Records supplied
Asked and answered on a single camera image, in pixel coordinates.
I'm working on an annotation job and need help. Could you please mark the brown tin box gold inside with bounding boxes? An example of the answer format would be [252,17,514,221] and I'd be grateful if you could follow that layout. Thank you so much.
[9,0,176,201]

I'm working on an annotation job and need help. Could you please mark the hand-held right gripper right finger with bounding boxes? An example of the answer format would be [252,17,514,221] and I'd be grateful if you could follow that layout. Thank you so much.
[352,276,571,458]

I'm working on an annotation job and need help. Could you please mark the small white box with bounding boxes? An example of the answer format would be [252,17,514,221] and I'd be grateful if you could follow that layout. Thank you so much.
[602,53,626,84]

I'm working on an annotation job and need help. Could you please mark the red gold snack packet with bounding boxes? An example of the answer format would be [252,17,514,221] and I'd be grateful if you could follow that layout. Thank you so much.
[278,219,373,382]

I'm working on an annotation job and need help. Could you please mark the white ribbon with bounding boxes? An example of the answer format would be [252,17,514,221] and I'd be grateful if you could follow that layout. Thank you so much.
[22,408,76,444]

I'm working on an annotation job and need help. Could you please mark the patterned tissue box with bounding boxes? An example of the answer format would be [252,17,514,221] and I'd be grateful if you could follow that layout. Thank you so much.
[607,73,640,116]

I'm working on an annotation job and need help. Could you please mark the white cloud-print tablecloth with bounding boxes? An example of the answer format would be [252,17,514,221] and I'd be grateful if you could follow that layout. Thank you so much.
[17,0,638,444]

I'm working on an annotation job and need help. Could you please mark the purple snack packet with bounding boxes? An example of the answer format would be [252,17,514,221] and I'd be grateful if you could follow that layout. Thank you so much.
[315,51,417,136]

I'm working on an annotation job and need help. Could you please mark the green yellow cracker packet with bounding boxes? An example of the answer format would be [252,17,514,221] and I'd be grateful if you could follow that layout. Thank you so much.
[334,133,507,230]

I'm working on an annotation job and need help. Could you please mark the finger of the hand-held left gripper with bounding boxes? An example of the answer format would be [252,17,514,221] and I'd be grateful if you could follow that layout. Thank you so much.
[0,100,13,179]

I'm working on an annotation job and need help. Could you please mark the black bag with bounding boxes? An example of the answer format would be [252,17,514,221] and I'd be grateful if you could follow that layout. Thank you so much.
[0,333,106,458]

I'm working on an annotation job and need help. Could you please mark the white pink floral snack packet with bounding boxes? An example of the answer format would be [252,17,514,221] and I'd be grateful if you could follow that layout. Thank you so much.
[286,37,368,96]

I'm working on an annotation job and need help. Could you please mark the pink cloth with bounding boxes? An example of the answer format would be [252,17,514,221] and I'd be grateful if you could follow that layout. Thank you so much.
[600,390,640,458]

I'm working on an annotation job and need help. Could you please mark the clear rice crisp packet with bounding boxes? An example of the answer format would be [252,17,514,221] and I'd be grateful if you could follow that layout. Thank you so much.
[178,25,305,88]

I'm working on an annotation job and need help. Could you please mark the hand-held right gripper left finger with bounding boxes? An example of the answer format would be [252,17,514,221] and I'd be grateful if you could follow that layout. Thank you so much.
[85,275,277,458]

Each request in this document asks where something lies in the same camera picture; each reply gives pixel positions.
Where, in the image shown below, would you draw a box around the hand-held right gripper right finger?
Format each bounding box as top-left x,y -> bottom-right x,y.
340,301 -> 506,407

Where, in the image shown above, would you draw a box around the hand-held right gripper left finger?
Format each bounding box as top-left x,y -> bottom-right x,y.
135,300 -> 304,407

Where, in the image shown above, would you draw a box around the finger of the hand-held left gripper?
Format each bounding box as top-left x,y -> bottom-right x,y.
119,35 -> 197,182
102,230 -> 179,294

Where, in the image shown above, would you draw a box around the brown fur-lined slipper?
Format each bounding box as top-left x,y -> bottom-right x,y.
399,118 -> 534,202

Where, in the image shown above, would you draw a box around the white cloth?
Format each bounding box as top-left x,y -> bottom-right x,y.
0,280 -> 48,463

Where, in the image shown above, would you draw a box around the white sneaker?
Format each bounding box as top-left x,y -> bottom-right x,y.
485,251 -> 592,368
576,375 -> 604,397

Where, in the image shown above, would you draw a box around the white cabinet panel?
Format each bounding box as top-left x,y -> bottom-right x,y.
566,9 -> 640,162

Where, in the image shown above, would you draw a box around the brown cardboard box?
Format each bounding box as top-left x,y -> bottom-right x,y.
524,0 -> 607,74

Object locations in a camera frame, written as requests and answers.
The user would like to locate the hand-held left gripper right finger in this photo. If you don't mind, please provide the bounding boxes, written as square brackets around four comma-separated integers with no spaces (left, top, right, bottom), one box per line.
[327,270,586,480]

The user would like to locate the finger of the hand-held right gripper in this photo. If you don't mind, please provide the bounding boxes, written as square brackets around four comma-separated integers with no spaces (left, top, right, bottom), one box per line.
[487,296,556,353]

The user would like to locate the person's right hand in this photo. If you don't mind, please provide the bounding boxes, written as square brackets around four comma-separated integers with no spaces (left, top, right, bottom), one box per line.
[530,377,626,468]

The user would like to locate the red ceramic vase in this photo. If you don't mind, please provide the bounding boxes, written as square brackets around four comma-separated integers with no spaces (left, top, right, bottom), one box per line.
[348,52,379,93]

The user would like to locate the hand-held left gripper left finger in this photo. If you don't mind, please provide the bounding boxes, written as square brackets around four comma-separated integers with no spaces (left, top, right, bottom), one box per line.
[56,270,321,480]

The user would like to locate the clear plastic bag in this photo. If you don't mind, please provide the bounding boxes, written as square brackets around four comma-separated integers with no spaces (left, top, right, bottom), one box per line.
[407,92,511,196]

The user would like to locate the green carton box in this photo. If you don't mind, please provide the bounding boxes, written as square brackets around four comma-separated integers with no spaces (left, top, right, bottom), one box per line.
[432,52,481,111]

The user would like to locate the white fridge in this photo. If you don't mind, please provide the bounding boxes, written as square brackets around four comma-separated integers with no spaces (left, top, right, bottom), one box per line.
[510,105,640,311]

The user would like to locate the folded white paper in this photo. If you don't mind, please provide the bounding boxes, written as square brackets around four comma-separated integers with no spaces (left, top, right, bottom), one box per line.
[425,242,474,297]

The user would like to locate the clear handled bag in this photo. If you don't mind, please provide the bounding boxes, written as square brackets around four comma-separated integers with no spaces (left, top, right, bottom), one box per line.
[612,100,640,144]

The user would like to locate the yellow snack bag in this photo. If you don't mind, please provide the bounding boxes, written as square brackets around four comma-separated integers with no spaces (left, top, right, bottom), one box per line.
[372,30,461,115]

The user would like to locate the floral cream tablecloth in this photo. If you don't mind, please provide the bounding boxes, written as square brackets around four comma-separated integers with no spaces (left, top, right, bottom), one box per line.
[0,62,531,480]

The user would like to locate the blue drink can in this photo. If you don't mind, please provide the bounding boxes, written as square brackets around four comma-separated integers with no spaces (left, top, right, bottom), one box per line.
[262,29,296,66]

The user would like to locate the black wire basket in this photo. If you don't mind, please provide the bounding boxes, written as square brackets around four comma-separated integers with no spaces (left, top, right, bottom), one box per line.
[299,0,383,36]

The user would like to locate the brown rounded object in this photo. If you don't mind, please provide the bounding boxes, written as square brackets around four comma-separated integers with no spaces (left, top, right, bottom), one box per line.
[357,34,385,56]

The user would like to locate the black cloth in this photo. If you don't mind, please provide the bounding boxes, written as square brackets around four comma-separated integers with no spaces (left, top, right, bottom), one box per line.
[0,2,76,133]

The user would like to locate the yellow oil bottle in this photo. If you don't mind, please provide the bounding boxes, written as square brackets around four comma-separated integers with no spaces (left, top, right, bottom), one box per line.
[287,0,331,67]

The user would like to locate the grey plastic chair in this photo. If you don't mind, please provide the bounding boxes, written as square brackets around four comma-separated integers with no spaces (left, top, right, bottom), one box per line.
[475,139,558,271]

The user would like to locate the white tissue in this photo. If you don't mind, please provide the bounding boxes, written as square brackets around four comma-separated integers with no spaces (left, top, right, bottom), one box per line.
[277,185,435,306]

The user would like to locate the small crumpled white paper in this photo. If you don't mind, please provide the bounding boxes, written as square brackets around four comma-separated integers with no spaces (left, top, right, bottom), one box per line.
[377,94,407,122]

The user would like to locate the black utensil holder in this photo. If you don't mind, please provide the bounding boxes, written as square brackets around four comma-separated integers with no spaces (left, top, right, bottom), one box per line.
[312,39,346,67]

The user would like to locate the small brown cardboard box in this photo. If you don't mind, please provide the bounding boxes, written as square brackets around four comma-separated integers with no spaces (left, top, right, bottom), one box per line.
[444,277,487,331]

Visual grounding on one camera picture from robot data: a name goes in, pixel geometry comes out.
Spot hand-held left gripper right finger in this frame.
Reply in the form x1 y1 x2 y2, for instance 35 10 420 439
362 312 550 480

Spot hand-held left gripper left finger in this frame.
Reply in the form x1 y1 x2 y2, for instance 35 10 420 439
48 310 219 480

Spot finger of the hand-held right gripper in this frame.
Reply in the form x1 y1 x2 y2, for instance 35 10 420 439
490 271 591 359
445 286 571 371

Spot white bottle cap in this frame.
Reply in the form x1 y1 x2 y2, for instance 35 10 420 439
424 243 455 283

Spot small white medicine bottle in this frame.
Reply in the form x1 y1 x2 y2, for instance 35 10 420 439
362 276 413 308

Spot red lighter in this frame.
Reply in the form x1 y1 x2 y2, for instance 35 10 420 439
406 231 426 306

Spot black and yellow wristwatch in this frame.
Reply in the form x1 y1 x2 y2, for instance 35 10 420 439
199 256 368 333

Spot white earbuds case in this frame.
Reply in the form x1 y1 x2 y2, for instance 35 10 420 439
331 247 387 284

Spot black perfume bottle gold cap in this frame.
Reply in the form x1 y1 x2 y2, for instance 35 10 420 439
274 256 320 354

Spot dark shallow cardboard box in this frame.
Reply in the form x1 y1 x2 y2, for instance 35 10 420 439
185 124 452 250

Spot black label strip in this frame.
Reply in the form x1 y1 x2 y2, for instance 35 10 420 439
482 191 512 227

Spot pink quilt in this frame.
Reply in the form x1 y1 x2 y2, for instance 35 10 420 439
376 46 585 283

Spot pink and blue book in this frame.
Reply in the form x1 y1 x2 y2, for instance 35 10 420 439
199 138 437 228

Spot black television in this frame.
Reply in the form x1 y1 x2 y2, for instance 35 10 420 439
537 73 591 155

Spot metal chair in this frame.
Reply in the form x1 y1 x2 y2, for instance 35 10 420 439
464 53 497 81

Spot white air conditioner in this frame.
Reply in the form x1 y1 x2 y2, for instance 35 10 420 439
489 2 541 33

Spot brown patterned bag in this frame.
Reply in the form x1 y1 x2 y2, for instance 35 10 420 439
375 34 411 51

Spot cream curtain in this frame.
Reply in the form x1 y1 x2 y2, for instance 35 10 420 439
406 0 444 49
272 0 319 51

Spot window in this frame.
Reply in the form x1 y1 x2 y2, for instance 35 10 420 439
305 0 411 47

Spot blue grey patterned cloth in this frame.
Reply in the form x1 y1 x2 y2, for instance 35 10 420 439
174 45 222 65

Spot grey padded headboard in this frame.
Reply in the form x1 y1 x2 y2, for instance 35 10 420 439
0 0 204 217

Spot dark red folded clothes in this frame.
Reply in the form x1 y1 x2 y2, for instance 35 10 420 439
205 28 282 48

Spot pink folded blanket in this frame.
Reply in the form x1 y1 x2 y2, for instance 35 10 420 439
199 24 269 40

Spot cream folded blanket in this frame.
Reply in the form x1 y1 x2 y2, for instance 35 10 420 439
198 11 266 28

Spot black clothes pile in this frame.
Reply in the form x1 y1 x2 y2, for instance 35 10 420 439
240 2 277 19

Exercise instructions
Find every line above that includes the word "picture", then state how many there are and nothing more.

Response to the exercise
2